Heh, and I'm in such a hurry to reply that I completely miss one of the
most important points.
No matter how buggy your Haskell code is, it *cannot* segfault. It
cannot access initialised or dangling references. It cannot corrupt
global variables. It cannot be thread-unsafe. It cannot cause other
unrelated parts of your program to not malfunction. You do not need to
test for these bugs because they cannot exist in the first place.
(Unfortunately most or all of those guarantees vanish as soon as you
start performing I/O. This perhaps explains why Haskell programs usually
contain the tiniest amount of explicit I/O possible...)

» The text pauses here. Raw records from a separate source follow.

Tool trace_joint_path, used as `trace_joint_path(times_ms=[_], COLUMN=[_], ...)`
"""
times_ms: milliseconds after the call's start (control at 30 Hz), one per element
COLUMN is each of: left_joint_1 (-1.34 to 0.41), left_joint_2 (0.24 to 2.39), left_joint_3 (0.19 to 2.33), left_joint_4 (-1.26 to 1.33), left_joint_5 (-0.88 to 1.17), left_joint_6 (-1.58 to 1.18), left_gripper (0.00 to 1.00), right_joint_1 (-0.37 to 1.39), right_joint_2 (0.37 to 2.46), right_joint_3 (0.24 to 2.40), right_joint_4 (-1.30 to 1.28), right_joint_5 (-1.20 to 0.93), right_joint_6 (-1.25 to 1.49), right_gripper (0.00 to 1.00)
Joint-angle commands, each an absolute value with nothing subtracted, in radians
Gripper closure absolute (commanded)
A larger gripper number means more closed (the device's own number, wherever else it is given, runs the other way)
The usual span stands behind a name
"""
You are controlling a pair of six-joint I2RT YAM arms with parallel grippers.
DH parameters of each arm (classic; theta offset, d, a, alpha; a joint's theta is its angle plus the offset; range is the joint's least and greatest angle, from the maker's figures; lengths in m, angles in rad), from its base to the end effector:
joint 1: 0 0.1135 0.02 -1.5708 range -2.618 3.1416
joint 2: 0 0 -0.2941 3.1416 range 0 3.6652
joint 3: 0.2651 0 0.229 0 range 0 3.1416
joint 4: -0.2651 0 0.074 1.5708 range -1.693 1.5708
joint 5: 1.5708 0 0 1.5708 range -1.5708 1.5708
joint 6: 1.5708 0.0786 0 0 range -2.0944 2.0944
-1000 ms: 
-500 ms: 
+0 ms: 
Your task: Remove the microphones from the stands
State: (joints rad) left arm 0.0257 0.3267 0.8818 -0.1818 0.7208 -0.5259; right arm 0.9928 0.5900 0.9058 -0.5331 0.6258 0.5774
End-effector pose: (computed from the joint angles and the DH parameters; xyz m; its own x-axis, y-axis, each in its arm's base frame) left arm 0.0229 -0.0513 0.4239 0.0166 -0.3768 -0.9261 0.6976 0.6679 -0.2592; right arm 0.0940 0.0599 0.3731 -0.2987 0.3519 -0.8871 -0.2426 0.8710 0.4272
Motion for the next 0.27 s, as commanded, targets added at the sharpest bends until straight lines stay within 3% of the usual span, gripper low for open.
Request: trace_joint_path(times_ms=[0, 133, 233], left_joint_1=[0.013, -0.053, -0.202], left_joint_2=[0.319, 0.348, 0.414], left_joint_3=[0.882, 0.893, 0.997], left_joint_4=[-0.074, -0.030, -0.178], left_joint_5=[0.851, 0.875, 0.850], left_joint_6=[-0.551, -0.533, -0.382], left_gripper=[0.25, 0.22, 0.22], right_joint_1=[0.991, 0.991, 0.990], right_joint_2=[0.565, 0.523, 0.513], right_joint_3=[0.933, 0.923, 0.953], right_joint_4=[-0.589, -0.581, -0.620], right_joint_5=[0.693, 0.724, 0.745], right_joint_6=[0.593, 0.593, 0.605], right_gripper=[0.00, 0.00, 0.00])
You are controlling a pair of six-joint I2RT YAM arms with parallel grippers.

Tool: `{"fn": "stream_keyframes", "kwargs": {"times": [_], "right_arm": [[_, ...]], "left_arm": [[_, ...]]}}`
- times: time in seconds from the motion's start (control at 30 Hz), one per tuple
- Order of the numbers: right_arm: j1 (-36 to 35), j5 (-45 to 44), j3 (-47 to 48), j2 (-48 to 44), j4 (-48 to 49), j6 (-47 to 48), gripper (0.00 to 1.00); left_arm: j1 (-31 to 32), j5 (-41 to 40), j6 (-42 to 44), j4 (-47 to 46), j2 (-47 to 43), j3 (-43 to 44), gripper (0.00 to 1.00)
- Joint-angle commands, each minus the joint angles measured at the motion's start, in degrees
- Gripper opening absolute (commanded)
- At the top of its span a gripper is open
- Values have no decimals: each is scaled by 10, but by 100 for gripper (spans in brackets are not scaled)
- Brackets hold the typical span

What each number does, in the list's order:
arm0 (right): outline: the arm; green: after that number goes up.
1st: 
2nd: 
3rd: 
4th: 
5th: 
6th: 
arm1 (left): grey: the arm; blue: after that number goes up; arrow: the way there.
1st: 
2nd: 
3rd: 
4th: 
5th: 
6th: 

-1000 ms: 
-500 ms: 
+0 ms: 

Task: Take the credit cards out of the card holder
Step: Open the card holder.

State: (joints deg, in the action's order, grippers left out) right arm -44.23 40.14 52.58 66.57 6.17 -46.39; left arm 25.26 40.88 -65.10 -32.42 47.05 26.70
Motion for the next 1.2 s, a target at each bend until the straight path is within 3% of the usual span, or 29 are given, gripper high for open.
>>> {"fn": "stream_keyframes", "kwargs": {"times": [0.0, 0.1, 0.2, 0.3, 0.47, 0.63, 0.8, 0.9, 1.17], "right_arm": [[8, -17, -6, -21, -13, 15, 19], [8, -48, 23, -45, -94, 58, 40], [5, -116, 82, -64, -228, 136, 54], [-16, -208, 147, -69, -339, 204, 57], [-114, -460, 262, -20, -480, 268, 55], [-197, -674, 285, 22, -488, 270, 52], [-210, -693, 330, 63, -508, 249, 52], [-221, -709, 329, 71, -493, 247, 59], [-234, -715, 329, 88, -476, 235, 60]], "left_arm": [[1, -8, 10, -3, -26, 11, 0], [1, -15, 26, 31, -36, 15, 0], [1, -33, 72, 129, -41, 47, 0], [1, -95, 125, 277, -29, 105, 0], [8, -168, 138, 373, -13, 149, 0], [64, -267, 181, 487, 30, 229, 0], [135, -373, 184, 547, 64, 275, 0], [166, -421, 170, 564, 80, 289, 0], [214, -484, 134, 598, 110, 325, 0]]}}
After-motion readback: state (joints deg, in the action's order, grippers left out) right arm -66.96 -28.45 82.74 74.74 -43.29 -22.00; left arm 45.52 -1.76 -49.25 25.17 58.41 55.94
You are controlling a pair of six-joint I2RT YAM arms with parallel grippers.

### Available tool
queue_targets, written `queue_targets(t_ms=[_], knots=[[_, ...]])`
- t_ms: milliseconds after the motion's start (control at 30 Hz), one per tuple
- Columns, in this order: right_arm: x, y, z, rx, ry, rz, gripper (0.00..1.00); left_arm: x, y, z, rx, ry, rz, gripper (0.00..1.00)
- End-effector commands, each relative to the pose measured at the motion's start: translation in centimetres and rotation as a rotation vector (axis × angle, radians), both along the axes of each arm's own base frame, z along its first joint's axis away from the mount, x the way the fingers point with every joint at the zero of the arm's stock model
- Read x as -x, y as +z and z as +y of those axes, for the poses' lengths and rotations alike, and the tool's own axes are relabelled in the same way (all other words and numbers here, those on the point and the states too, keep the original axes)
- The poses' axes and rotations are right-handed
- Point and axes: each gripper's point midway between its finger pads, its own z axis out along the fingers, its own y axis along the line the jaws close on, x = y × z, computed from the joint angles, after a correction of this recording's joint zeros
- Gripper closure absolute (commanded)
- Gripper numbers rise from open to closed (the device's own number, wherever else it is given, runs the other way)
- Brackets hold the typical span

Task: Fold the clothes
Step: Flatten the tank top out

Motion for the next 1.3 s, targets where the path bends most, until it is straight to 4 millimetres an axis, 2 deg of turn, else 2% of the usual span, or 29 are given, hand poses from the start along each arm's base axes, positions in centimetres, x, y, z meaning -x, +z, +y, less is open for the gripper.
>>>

So even if some code path wasn't adaquately tested, the worst thing your
program can do is
A) Give the caller the wrong answer.
B) Throw an exception.
C) Lock up and loop forever.
D) Eat all of your RAM.
Exceptions can be caught and logged if desired. It's possible to
annotate them to get some idea where they're coming from. You can use
the GHCi debugger to make it automatically drop you into debug mode when
an exception is thrown. If your program segfaults, there's not much you
can do about it. It just says "segmentation fault" and stops, and that's it.
The other problems are the same as you'd have in any other language.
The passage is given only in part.